§ **Work instructions**
From the entries below, copy out all lines holding "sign".

§ **Source data**
BEGIN
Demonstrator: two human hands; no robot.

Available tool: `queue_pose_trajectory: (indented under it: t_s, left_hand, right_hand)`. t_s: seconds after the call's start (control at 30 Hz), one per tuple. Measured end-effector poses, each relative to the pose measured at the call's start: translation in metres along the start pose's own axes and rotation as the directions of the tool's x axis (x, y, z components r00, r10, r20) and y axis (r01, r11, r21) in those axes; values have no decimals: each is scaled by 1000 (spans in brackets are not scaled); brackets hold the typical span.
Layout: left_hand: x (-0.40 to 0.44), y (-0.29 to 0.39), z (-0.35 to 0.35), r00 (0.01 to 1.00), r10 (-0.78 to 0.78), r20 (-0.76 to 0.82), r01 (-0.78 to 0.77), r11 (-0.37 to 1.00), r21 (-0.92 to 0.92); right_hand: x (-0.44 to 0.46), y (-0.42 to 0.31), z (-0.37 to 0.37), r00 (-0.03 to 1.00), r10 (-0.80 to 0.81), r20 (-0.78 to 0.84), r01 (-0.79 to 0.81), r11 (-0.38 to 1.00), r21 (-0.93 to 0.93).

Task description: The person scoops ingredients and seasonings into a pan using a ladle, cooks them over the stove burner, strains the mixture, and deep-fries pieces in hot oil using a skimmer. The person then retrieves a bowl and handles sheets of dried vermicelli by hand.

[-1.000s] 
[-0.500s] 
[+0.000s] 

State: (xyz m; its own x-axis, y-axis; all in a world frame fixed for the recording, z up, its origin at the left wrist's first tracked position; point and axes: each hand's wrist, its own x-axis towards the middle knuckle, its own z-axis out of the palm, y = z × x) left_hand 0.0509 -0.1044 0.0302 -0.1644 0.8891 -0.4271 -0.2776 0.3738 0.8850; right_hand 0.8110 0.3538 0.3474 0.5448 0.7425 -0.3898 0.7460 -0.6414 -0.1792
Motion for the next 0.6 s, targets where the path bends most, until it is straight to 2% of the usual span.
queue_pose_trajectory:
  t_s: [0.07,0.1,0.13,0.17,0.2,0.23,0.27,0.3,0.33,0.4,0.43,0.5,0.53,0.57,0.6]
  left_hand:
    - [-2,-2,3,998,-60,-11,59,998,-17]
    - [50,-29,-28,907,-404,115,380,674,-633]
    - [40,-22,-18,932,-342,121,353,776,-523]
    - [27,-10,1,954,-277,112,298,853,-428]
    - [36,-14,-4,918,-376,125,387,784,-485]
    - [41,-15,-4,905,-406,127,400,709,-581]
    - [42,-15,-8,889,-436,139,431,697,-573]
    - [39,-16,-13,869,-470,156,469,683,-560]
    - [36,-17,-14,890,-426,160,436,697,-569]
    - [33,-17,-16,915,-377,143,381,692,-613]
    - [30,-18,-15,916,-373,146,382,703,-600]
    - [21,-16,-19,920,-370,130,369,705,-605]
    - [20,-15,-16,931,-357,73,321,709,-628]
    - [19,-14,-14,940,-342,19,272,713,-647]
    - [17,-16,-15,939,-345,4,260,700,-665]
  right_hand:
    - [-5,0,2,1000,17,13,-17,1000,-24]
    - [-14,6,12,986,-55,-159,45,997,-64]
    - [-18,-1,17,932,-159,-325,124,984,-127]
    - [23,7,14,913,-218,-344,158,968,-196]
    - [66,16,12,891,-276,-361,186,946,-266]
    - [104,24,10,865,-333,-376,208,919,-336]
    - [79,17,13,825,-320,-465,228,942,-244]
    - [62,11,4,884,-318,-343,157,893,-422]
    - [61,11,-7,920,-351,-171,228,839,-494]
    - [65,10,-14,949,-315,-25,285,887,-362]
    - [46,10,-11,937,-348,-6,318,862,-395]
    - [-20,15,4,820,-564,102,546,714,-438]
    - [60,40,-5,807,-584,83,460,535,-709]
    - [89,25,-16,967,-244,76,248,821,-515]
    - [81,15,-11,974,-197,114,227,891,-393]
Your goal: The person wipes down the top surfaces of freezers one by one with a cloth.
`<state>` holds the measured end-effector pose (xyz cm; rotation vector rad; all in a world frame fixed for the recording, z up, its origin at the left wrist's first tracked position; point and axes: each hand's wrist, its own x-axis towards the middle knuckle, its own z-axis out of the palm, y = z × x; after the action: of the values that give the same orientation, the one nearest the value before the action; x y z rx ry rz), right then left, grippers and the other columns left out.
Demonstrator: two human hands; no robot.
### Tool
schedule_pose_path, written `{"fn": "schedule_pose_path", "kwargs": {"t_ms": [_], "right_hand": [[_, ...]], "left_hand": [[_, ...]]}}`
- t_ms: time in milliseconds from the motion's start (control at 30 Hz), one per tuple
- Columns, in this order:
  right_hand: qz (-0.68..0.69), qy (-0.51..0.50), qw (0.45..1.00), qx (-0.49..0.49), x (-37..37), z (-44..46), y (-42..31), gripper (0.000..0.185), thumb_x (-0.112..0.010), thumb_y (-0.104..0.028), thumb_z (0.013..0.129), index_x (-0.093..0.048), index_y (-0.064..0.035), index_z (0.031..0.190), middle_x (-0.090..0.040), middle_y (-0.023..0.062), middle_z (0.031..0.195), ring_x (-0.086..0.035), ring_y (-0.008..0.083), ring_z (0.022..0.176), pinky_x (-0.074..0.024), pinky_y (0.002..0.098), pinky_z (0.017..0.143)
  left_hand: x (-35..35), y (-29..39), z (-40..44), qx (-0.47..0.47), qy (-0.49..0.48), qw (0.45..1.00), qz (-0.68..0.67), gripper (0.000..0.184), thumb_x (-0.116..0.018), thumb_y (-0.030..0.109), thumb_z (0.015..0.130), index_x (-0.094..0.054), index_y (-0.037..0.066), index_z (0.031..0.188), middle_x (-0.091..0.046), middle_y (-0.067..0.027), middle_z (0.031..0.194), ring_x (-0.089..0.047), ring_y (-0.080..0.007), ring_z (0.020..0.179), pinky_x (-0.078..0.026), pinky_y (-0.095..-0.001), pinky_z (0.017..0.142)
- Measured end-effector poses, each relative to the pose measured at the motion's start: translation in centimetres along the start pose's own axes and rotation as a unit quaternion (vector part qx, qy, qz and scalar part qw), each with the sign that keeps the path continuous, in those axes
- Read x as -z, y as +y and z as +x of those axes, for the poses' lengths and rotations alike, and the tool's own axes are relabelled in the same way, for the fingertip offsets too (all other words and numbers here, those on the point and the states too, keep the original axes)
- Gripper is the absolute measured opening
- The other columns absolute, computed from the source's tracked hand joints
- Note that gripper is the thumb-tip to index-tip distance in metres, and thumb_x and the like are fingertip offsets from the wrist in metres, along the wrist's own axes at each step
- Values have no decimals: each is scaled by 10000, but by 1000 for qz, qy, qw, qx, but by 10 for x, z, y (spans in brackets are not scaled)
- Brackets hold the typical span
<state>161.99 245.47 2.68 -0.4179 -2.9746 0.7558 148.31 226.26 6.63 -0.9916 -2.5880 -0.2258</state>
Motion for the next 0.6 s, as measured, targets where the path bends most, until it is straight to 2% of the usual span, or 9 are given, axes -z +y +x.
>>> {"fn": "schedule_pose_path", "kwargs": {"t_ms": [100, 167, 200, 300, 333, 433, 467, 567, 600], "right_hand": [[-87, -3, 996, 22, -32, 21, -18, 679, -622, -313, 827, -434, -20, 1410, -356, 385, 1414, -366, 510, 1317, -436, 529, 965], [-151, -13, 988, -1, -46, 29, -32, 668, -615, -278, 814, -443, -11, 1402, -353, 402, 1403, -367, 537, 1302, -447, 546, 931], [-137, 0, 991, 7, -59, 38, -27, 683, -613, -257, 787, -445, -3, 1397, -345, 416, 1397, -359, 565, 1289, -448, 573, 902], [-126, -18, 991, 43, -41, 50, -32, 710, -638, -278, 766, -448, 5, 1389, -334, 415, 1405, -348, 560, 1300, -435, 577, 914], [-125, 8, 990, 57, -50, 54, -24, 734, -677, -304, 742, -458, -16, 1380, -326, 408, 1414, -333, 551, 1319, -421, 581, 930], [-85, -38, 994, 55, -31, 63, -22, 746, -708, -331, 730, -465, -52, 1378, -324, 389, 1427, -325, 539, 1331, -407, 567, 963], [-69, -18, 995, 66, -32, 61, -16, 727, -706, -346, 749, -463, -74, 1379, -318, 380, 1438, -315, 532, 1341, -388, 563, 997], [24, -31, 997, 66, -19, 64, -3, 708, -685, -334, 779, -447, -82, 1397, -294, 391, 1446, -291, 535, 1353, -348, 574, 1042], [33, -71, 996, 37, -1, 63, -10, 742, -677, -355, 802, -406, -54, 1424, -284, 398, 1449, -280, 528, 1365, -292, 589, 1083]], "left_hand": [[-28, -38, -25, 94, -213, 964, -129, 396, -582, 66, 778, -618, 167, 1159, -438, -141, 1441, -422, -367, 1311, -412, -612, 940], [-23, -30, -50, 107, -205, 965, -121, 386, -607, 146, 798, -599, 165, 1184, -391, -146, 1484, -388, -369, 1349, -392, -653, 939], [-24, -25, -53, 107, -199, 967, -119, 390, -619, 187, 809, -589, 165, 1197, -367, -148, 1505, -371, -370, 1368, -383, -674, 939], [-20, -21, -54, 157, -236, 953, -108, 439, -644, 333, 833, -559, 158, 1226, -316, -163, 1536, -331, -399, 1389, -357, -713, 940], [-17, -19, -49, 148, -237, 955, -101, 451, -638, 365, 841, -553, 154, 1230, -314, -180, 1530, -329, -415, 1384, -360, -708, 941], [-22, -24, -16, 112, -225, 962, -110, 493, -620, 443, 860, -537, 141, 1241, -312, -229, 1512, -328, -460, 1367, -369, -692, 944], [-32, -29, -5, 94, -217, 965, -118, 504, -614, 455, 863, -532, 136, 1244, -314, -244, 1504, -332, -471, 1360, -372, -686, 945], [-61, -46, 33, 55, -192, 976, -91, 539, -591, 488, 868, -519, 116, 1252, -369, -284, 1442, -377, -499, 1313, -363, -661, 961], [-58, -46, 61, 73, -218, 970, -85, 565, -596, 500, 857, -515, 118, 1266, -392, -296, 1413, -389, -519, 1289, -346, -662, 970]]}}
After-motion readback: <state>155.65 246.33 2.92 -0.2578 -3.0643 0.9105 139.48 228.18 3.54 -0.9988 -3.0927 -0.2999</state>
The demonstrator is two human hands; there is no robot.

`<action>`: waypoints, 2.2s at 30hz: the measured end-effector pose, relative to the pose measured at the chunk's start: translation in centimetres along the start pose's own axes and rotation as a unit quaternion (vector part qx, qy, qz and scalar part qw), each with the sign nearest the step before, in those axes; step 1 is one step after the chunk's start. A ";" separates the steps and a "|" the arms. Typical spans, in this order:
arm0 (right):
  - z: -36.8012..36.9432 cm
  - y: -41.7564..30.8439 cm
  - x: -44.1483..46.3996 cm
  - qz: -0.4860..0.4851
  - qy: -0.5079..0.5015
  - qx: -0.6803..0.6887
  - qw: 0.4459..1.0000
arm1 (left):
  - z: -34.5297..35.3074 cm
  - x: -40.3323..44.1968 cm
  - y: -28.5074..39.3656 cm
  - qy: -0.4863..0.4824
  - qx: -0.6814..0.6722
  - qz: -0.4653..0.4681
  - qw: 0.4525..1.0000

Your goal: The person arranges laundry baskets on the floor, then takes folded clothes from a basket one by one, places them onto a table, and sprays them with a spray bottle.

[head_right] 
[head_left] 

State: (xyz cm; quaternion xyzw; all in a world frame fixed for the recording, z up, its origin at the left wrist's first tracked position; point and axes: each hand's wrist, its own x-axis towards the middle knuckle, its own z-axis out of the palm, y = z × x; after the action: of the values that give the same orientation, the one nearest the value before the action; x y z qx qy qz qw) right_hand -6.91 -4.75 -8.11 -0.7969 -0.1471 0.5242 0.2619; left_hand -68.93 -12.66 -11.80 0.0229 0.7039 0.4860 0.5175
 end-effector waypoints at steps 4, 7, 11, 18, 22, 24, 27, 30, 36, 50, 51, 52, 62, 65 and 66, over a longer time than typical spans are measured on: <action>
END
§ **Written response**
- Measured end-effector poses, each relative to the pose measured at the motion's start: translation in centimetres along the start pose's own axes and rotation as a unit quaternion (vector part qx, qy, qz and scalar part qw), each with the sign that keeps the path continuous, in those axes
`<action>`: waypoints, 2.2s at 30hz: the measured end-effector pose, relative to the pose measured at the chunk's start: translation in centimetres along the start pose's own axes and rotation as a unit quaternion (vector part qx, qy, qz and scalar part qw), each with the sign nearest the step before, in those axes; step 1 is one step after the chunk's start. A ";" separates the steps and a "|" the arms. Typical spans, in this order:

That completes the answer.